Le Temps: L’Office fédéral de l’environnement (OFEV) a annoncé sa volonté de réévaluer les objectifs, à la lumière du rapport du GIEC. Y croyez-vous?

Raphaël Mahaïm: Il va falloir suivre cela avec attention. La réaction de l’OFEV prouve bien que ce qui est prévu est insuffisant. La révision de la loi sur le CO2 ne permettra d’ailleurs pas d’honorer les engagements de l’Accord de Paris.

L’Agence internationale de l’énergie a pourtant salué les progrès de la Suisse en matière de politique énergétique.

Il est vrai que dans certaines politiques publiques, la Suisse fonctionne bien. Elle est parfois pionnière, notamment en matière d’énergie hydraulique. Mais cela ne change rien au fait que la Suisse n’arrive pas à se donner les objectifs de ses ambitions.

Qu’espérez-vous de la révision de la loi sur le CO2?

Que les objectifs ancrés dans la loi soient conformes au consensus international de l’Accord de Paris. Cela dit, la bataille sera dure au parlement, qui ne semble pas avoir pris la mesure du défi.

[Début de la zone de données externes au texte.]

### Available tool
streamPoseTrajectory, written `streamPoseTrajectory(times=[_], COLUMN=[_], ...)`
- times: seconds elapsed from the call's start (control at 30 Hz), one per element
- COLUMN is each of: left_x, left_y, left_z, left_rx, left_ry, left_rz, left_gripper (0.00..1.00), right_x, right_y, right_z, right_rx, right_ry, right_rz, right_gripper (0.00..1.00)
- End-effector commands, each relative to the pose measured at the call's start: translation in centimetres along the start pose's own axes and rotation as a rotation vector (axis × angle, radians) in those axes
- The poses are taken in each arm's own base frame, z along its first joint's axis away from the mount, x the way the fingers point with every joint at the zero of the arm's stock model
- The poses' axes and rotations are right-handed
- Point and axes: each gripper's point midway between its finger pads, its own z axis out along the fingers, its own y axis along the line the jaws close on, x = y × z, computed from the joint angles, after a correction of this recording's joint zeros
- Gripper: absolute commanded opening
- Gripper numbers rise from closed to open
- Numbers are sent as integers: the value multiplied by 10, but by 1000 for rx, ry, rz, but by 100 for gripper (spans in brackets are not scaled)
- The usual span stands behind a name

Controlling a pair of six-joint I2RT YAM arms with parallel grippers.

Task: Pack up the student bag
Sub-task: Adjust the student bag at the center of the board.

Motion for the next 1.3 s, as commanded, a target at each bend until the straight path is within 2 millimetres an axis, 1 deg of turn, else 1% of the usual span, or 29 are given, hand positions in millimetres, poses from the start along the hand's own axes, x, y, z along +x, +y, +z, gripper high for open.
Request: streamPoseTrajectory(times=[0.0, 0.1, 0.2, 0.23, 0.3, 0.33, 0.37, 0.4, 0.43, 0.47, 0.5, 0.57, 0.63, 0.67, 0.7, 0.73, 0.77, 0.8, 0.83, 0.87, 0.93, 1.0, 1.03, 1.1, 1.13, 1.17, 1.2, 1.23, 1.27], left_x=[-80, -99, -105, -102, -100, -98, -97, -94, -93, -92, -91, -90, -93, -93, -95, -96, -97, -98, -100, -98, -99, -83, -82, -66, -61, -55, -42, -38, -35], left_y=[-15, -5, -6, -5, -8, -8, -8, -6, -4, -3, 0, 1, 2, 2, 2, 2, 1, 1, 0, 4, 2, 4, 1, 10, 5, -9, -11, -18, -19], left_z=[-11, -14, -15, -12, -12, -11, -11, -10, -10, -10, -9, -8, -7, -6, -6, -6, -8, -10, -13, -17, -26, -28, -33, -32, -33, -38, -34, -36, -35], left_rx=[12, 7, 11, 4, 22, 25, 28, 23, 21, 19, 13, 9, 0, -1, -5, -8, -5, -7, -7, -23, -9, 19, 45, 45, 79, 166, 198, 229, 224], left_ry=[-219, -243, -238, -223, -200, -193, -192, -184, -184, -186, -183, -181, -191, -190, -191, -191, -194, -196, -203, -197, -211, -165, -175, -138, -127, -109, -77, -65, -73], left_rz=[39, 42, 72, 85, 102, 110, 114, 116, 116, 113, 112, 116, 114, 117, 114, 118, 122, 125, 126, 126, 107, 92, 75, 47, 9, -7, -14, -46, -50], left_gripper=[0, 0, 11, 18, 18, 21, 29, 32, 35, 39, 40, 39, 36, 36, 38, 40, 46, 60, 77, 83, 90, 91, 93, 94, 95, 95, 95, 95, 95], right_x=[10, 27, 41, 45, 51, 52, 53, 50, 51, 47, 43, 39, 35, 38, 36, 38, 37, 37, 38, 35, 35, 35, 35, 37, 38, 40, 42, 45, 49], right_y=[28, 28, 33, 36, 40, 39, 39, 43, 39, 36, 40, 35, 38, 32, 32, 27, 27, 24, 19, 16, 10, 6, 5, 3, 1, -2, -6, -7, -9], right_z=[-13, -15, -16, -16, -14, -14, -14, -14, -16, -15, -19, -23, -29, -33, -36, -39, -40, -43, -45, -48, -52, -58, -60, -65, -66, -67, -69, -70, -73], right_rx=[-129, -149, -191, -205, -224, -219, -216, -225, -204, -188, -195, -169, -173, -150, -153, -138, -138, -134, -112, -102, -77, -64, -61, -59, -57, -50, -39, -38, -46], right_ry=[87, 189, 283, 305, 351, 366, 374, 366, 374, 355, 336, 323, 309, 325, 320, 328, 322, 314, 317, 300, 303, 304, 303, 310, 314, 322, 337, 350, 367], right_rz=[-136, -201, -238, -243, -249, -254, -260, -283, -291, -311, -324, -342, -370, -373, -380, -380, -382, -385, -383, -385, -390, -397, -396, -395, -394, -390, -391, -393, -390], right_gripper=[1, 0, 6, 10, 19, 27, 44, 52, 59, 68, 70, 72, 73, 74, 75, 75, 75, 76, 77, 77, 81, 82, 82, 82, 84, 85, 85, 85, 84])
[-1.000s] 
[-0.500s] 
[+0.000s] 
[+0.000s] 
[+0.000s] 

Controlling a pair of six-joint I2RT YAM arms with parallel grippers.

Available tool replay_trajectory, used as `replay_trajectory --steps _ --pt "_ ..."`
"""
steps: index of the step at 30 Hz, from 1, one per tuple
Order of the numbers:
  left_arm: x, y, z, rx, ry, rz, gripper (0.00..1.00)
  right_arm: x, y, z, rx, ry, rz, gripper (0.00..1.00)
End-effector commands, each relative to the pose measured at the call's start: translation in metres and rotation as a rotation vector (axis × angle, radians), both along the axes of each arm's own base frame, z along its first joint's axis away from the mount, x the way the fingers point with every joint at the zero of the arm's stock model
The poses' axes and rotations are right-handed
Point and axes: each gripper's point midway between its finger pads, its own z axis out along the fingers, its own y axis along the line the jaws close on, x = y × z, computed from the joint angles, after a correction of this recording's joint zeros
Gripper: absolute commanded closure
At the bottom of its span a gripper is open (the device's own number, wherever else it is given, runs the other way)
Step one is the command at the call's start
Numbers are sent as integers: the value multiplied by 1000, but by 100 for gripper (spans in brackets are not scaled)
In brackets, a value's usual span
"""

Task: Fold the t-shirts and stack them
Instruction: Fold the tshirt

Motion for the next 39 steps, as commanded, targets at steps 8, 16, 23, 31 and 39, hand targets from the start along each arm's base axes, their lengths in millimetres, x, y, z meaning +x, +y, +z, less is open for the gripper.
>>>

Quelles révisions le gouvernement devrait-il apporter pour parvenir à ses objectifs?

Il faut un plan climat au niveau fédéral crédible. Nous n’avons jamais eu cela pour l’instant, que des engagements flous.

Qu’est-ce que la requête de l’association «Aîné-es pour la protection du climat» auprès du TAF va changer?

L’idée est de faire constater par un tribunal, au besoin en allant jusqu’à la CEDH, qu’il y a une incompatibilité entre le droit suisse et les objectifs internationaux, voire constitutionnels, de protection de la population contre le réchauffement climatique. Idéalement, cela va forcer le gouvernement à prendre des mesures adéquates.

Nourrissez-vous l’espoir que la justice puisse accélérer les choses là où le processus légal stagne?

Clairement, d’ailleurs je m’engage dans cette cause avec beaucoup d’enthousiasme. Un réseau international d’avocats s’est formé et les choses avancent sur tous les continents. On voit très bien qu’à cause du poids des lobbies et du rythme des institutions, on ne prend pas les bonnes décisions au bon moment. Aux Pays-Bas, malgré le fait que l’Etat ait fait appel, la condamnation de 2015 a eu un impact sans précédent sur la vie politique, plus que tout programme politique ou initiative civique.